Write out each line of the listing as it stands, without the images.
:::::
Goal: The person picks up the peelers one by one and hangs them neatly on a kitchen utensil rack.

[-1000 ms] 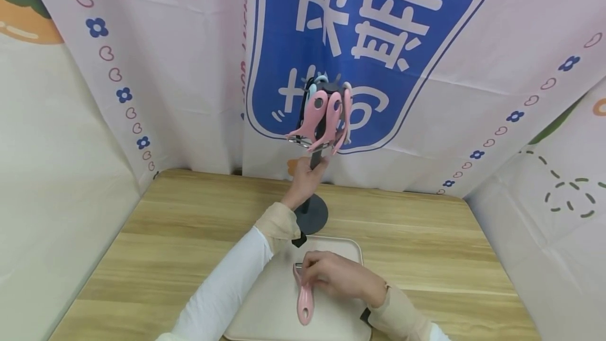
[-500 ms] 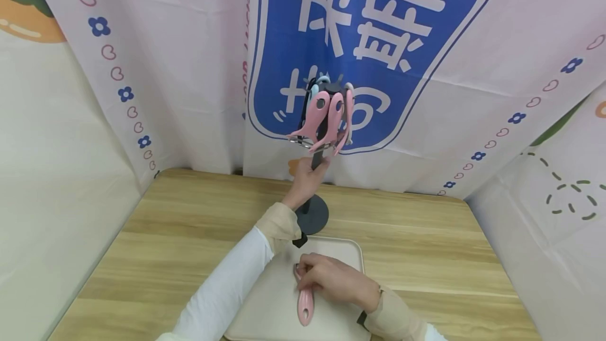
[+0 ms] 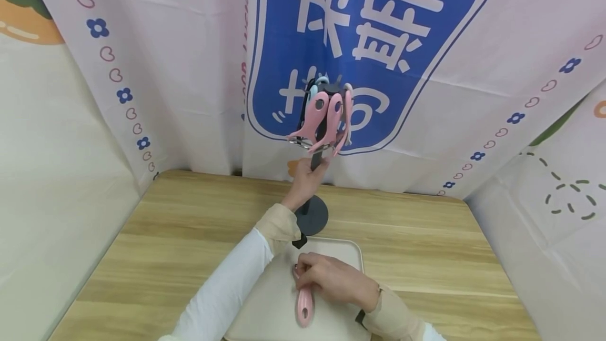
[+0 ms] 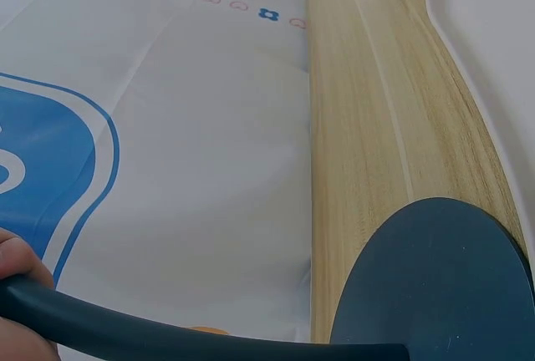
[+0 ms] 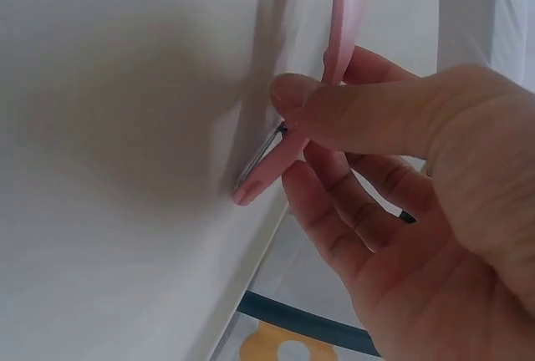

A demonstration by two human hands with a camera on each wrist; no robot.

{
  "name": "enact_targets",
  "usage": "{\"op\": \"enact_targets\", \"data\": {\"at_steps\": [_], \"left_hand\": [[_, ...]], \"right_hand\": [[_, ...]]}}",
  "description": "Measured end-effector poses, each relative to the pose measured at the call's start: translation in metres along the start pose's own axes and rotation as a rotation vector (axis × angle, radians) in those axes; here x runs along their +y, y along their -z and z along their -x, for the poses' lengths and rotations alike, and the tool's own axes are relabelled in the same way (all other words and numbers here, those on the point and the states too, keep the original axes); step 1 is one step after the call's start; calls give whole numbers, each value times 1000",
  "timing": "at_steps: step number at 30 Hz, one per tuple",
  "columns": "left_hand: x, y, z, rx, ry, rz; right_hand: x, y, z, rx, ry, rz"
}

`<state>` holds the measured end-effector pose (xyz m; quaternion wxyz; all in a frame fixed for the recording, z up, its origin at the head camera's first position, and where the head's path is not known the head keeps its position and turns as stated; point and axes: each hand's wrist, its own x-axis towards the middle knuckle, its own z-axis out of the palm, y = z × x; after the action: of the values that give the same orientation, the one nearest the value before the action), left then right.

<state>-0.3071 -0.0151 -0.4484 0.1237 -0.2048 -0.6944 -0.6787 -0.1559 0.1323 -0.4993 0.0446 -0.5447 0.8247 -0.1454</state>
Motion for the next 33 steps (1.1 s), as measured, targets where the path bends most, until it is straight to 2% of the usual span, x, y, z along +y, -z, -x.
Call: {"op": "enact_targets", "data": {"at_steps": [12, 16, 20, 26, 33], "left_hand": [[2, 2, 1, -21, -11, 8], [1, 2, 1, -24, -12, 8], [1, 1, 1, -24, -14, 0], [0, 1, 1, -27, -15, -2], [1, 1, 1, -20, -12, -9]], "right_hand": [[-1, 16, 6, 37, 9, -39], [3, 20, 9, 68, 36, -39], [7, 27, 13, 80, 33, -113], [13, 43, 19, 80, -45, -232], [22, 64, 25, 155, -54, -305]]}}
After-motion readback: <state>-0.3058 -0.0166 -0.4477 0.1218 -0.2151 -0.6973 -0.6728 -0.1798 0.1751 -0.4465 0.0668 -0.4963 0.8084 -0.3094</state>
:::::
» ANSWER TO THIS TASK:
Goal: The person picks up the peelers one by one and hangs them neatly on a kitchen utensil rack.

[-1000 ms] 
[-500 ms] 
[+0 ms] 
[+0 ms] 
[+0 ms] 

A demonstration by two human hands with a camera on each wrist; no robot.

{
  "name": "enact_targets",
  "usage": "{\"op\": \"enact_targets\", \"data\": {\"at_steps\": [_], \"left_hand\": [[_, ...]], \"right_hand\": [[_, ...]]}}",
  "description": "Measured end-effector poses, each relative to the pose measured at the call's start: translation in metres along the start pose's own axes and rotation as a rotation vector (axis × angle, radians) in those axes; here x runs along their +y, y along their -z and z along their -x, for the poses' lengths and rotations alike, and the tool's own axes are relabelled in the same way (all other words and numbers here, those on the point and the states too, keep the original axes); step 1 is one step after the call's start; calls give whole numbers, each value times 1000",
  "timing": "at_steps: step number at 30 Hz, one per tuple",
  "columns": "left_hand: x, y, z, rx, ry, rz; right_hand: x, y, z, rx, ry, rz"
}

`<state>` holds the measured end-effector pose (xyz m; quaternion wxyz; all in a frame fixed for the recording, z up, its origin at the head camera's first position, and where the head's path is not known the head keeps its position and turns as stated; point and axes: each hand's wrist, its own x-axis towards the middle knuckle, its own z-axis out of the palm, y = z × x; after the action: of the values that give the same orientation, the one nearest the value before the action), left then right.

<state>-0.3071 -0.0151 -0.4484 0.1237 -0.2048 -0.6944 -0.6787 -0.1559 0.1323 -0.4993 0.0446 -0.5447 0.8247 -0.1454</state>
Motion for the next 33 steps (1.1 s), as measured, targets where the path bends most, until it is straight to 2% of the usual span, x, y, z along +y, -z, -x.
Call: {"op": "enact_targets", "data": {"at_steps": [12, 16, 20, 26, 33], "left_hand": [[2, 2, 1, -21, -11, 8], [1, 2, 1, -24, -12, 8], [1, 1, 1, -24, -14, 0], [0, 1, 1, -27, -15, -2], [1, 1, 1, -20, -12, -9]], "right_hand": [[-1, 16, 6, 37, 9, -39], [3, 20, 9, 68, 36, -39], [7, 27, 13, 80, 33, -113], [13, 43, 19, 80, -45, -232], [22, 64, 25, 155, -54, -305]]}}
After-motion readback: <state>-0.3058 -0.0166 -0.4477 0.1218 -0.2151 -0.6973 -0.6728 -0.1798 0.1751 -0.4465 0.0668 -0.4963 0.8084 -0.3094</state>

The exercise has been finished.